2000-08-20 || lights, camera, action
soundtrack - muddy waters - electric mud

okay so tonight i put on an outfit. i put on my sunglasses, i pulled up in a camaro. tonight i was the actor, and what a fine performance i had. let me pat myself on the back. acting drunk around drunk people is so easy! a bunch of fucking idiots around you being fooled by the minute! so i get to the bar and order a drink. we're sitting outside. i order a gin and tonic inside, bring it into the bathroom, dump a tiny bit out, return to the table ten minutes later "I ran into some people in there i knew", took a few drinks here and there, when nobody was looking...a little more on the ground. someone bought me a beer, people were starting to get a little drunk, i switched my drink with one of the girls who was already half in the bag. another drink is brought to me..."here have some of mine...i'm feeling a little drunk already"...took a few more swigs. some morons that looked like extras from the set of swingers show up, as well as more people i know adding to the confusion.
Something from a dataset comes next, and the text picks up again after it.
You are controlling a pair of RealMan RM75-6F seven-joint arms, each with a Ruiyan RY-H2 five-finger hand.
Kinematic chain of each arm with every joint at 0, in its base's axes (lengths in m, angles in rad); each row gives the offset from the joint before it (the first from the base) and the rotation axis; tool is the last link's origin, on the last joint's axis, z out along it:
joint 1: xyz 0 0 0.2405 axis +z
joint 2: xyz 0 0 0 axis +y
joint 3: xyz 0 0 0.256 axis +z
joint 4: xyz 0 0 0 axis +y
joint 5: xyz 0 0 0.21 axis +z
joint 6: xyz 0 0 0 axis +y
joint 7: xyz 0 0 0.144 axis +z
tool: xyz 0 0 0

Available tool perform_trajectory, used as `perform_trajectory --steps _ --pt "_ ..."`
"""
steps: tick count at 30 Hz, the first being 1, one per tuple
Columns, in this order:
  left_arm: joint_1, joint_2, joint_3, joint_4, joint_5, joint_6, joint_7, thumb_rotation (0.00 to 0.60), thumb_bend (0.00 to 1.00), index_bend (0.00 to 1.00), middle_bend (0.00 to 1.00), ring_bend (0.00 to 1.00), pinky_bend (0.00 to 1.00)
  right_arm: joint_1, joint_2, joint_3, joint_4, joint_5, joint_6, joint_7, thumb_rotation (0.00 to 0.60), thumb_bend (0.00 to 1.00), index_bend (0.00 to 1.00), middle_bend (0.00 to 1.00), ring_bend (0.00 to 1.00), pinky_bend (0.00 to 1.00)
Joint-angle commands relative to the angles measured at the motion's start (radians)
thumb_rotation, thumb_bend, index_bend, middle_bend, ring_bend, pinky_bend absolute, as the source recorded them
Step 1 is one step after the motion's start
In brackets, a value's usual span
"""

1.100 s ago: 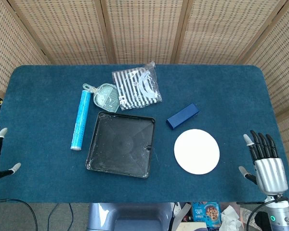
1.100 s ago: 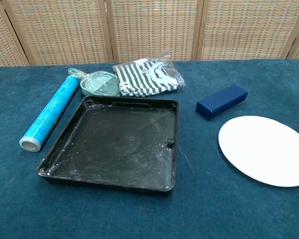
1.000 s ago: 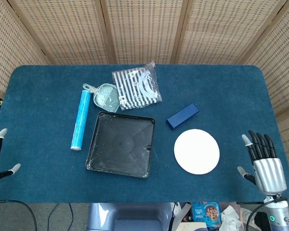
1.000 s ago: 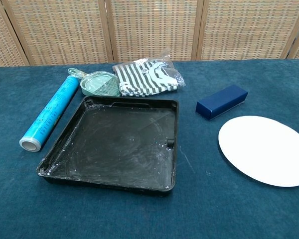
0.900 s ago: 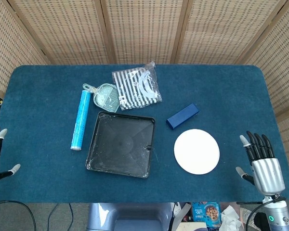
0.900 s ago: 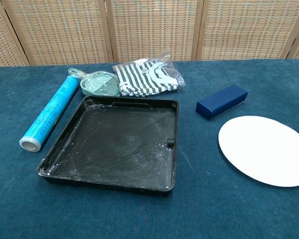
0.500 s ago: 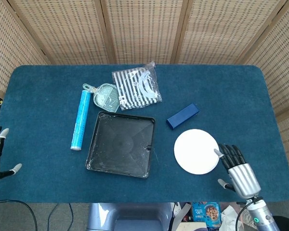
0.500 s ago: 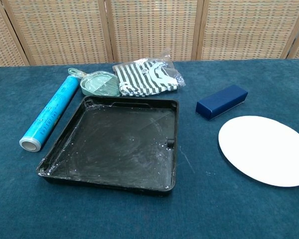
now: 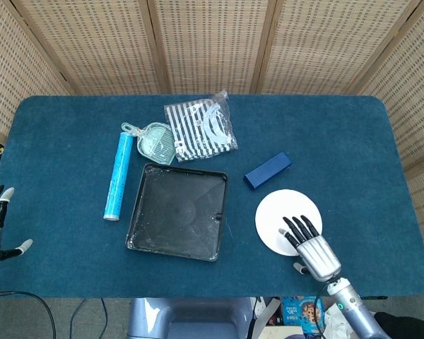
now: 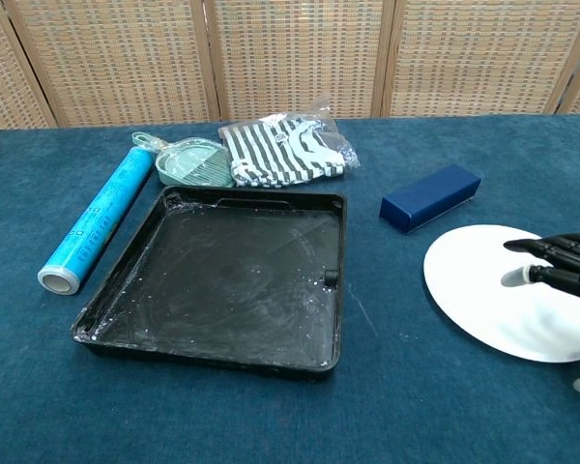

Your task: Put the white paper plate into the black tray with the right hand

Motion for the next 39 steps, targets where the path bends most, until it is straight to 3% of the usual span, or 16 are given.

I was "drunk" now, talking to people in that slurred voice of mine, acting silly. Not being shy. You have really nice blue eyes, did you know that? All the while I'm laughing at how fucking surreal the whole situation is. So they drag me to the other bar that's open later that i swear i would never go to. it of course is just as hopeless as i had imagined. what better way to end the night...a quick nightcap with the same group of people at matts house, and i'm home now. feeling just as sober as i did when i left the house at 10 pm. feeling just as stupid as i felt two days ago. feeling just as lonely as i did a week ago. feeling like i could care a fuck less what anyone thinks at any point now. honesty is definitely not even close to how i want to be anymore. sure, on here i'll be honest, in person though...nope. humouring is just plain fun. feeling high and mighty...with good reason is the way to be now. Sheep. I am around sheep. so i leave with this person and i'm feeling pretty funky and that way, and of course the interest level has gone out the tubes thanks to a few certain things said, a few certain things implied, and i'm out of there. no actually, i just thought you had nice eyes, it doesn't mean i want to kiss you, have a good night, maybe i'll see you again some time. cheers.